Arrivée à Reims début janvier, Mia, athlète slovène de 22 ans venue de la capitale, Ljubljana et spécialisée en 400m haies, poursuit aujourd’hui ses études tout en continuant sa carrière sportive. Entre adaptation, ambition et éloignement familial, elle raconte son installation en France et ses objectifs…
Mia, quitter son pays à 22 ans pour construire son avenir n’est pas simple. Pourquoi Reims ?
En Slovénie, il n’y avait pas beaucoup d’opportunités dans ce que je voulais faire. Je voulais aller à Paris, mais c’était trop compliqué, alors j’ai opté pour Reims, qui n’est pas très loin.
Et comment s’est passée ton intégration en France ?
J’ai été surprise parce qu’il y a beaucoup de stéréotypes sur les Français, qu’ils sont grossiers et pas accueillants. Mais ça a été tout l’inverse ! Les gens sont accueillants et il y a beaucoup de belles choses à découvrir, notamment dans le nord. Le premier mois a quand même été dur parce que je ne connaissais personne. Aujourd’hui, ça va mieux, j’ai rencontré de bonnes personnes, notamment dans l’athlétisme. Mais la distance avec ma famille reste le plus difficile.

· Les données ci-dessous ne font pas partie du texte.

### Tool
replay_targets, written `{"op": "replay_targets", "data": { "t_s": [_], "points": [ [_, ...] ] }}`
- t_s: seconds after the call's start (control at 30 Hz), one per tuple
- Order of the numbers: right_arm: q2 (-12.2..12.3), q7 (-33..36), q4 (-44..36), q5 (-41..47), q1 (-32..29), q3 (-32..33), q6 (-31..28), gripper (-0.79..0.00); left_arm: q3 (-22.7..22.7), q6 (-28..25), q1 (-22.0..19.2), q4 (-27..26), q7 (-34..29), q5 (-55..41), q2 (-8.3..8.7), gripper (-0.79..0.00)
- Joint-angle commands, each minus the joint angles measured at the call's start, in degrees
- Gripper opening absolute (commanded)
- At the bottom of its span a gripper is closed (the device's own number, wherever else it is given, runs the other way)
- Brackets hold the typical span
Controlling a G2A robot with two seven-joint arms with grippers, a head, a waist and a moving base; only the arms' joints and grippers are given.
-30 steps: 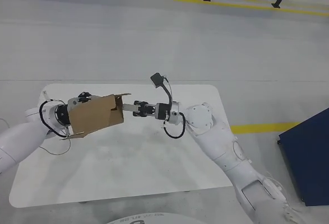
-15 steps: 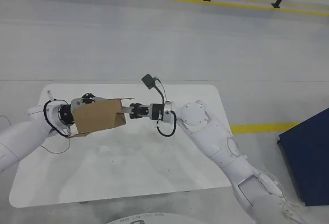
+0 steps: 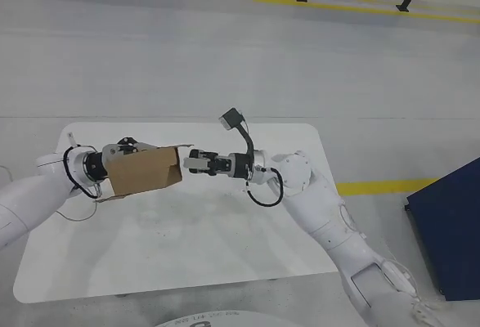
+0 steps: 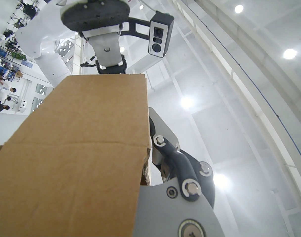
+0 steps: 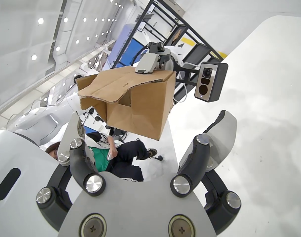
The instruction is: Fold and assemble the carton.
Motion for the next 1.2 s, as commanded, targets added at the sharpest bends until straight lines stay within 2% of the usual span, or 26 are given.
{"op": "replay_targets", "data": {
  "t_s": [0.0, 0.3, 0.63, 0.8, 1.0, 1.17],
  "points": [
    [0.0, -0.1, -0.3, -0.5, -0.2, 0.0, 0.0, 0.0, 0.1, 0.0, -0.1, 0.3, 0.0, 0.5, -0.22, -0.785],
    [0.0, -1.2, -1.6, -3.7, -0.8, 0.0, 0.2, 0.0, 0.2, 0.4, -0.2, 2.4, 0.4, 2.0, -1.27, -0.785],
    [-0.5, -6.5, -2.1, -13.7, 0.8, -2.7, 9.4, 0.0, -0.4, -0.3, -0.3, 2.8, -0.3, 3.0, -1.71, -0.785],
    [-0.8, -7.4, -2.1, -15.2, 1.3, -3.7, 11.3, 0.0, -0.5, -0.5, -0.1, 2.6, -0.5, 3.1, -1.74, -0.785],
    [-1.1, -7.0, -2.0, -15.6, 1.8, -4.4, 11.5, 0.0, -0.5, -0.8, 0.0, 1.6, -0.8, 2.3, -1.5, -0.785],
    [-0.9, -4.8, -1.2, -9.6, 1.0, -2.3, 6.0, 0.0, -0.5, -1.0, 0.3, 0.9, -1.0, 0.1, -1.24, -0.785]
  ]
}}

Et la barrière de la langue ?
Le français est une langue assez difficile, surtout qu’en Slovénie on ne l’apprend pas beaucoup. Mais ça reste une très belle langue. Aujourd’hui, j’apprends le français à la Maison des langues où j’ai obtenu plusieurs diplômes, et avec mon école de management et de
communication dans le sport, je suis activement à la recherche d’une alternance en management sportif.
“Je n’étais pas très bonne au début”, Mia
Côté sportif, Mia, tu es aussi considérée comme athlète de haut niveau en Slovénie…
Oui, je pratique l’athlétisme depuis l’âge de 7 ans. Je suis spécialiste du 400m haies. Je n’étais pas très bonne au début, mais avec du travail on peut tout réussir. J’ai toujours aimé les haies, ça m’aide à rester concentrée pendant la course. Je suis maintenant championne de Slovénie, en U23 et auteure d’un record personnel sous la minute. Malheureusement, ma progression a été ralentie par des problèmes de santé. Ca m’a permis de me recentrer sur mon parcours académique.
Qu’attends-tu sportivement de ton passage à Reims ?
J’espère retrouver mon niveau et relancer progressivement ma carrière. Ce qui n’est pas facile en combinant le sport, les études et l’expérience humaine. D’autant que je suis parfois la plus jeune dans certaines compétitions, donc c’est plus compétitif. Je dois rester au plus proche du niveau Elite. Mon objectif principal, c’est de rester en forme et en bonne santé. Mais je n’ai pas d’objectif spécifique. Avant, c’était de me challenger et gagner en séniors, mais ça a un peu changé. Pour autant, il ne faut jamais dire jamais, on ne sait pas ce que le futur nous réserve. L’athlé est un sport ingrat, tu dois faire des sacrifices et des compromis, mais je pense qu’à la fin, ça marche toujours.
Un conseil à donner ?
Si tu veux vraiment quelque chose, tu dois essayer et faire en sorte que ça arrive. Tu dois te créer les opportunités, rien ne va arriver par lui-même. C’est vraiment important de courir derrière quelque chose qui te plaît. Tu peux tout faire en y mettant les moyens. N’aie pas peur et juste fais-le.